Siyonist çeteyle ilişkilerin kopuk olması ne kadar yaralayıcı bir durum imiş ki, AK Parti giderayak arayı düzeltme derdine düşmüş!
Seçim kampanyaları esnasında Kudüs üzerine polemikleri hatırlıyoruz değil mi? Düşünüyorum da acaba seçim meydanlarında aziz Kudüs üzerine heyecan dozu yüksek konuşmalar yapan, “asla unutmayacağız, vazgeçmeyeceğiz” türünden cesur vaatlerde bulunan Başbakan Davutoğlu’nun işgal altındaki Kudüs’e yönelik vaatleri arasında “Kudüs”le diplomatik ilişkilerin yeniden kurulması da var mıydı!?
Dün bazı basın yayın organlarında Dışişleri Bakanlığı Müsteşarı Feridun Sinirlioğlu’nun Roma’da İsrail Dışişleri Direktörü Dore Gold ile görüştüğüne dair haberler çıkmıştı. Dışişleri Bakanı Mevlüt Çavuşoğlu bu haberleri doğruladı ve Mavi Marmara katliamının ardından diplomatik ilişkilerin ikinci katip düzeyine düştüğü İsrail'le ilişkilerin yeniden canlandırılması için yapıldığını belirttiği bu görüşmeyi savundu.
İki ülke için de ilişkilerin normalleşmesinin gerekli ve normal olduğunu söyleyen Çavuşoğlu bu görüşmenin yeni bir şey olmadığını, uzmanlar düzeyinde iki ülkenin uzun zamandır bir araya geldiklerini de beyan etmiş! Bu görüşmeler neticesinde İsrail’den talep edilen şartlar konusuna değinerek özür noktasında anlaşma sağlandığını belirten Dışişleri Bakanı ancak Türkiye’nin talep ettiği diğer iki konuda, yani şehitlerin yakınlarına tazminat ödenmesi ve Gazze'ye ablukanın kaldırılması konularında ise henüz anlaşmaya varılmadığını da eklemiş. Ve son olarak “Top karşı tarafta. Biz onlardan cevap bekliyoruz.

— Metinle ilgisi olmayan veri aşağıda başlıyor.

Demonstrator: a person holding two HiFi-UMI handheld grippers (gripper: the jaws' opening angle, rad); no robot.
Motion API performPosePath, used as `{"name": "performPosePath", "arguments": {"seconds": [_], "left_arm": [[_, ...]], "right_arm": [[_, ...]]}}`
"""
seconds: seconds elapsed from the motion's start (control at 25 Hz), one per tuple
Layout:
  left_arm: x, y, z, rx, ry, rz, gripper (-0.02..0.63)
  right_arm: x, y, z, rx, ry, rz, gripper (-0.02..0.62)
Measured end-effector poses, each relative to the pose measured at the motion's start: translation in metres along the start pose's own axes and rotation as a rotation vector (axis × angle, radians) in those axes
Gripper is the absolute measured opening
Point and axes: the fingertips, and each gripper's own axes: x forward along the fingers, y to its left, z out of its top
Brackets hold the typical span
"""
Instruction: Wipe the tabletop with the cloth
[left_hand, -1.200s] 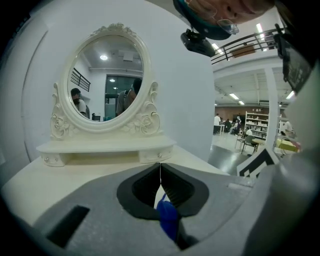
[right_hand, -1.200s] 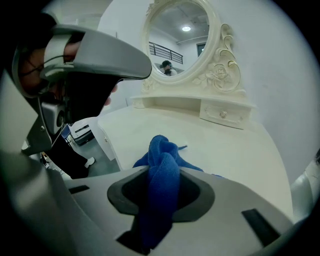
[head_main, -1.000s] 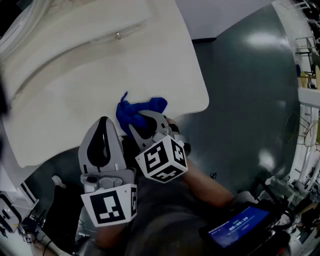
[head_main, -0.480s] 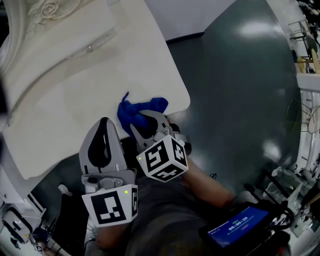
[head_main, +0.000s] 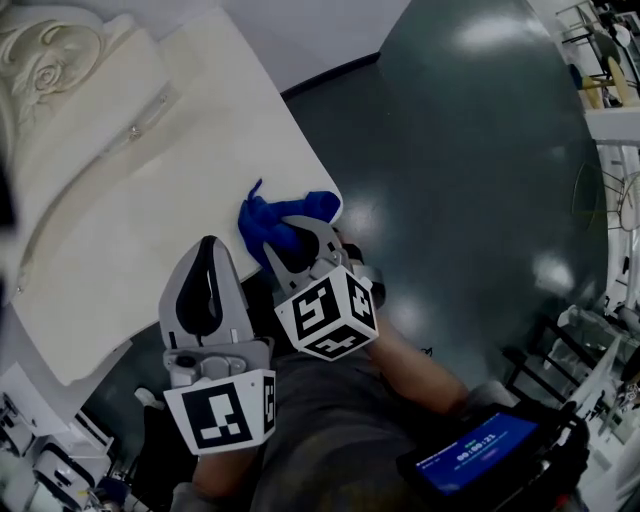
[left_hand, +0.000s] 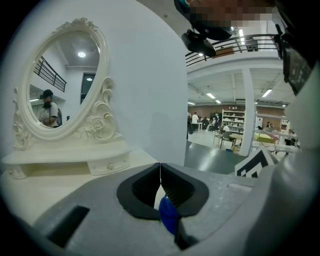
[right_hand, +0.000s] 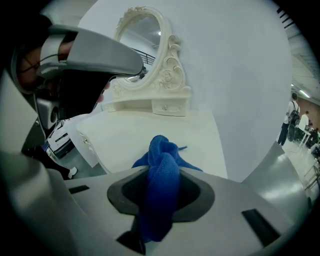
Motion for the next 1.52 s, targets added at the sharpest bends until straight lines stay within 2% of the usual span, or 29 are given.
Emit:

Ancak belki daha önce bile mutabakata varılabilecek birçok noktada İsrail'in iç siyasi dengeleri yüzünden süreç uzadı” diye sözlerini tamamlamış.
Gözüken o ki, Çavuşoğlu’nun ve temsil ettiği iktidarın gözünde İsrail ile sorun Mavi Marmara’dan ibaret tanımlanmakta ve tazminat ile abluka pürüzlerine indirgenmekte. Oysa herkes biliyor ki, bunlar asıl sorunun yani işgalin sadece tezahürleridir, tali sonuçlarıdır. Ve kim ne derse desin, başta aziz Kudüs olmak üzere, topyekün Filistin topraklarını işgal altında tutan çete ile her türlü normalleşme çabası başlı başına bir anormalliktir! Giderayak böyle bir anormalliğe kucak açmak ise, AK Parti’nin hanesine yazılacak ve son günlerin moda ifadesiyle “talihsizlik” kavramıyla geçiştirilemeyecek bir çirkinlik olmuştur.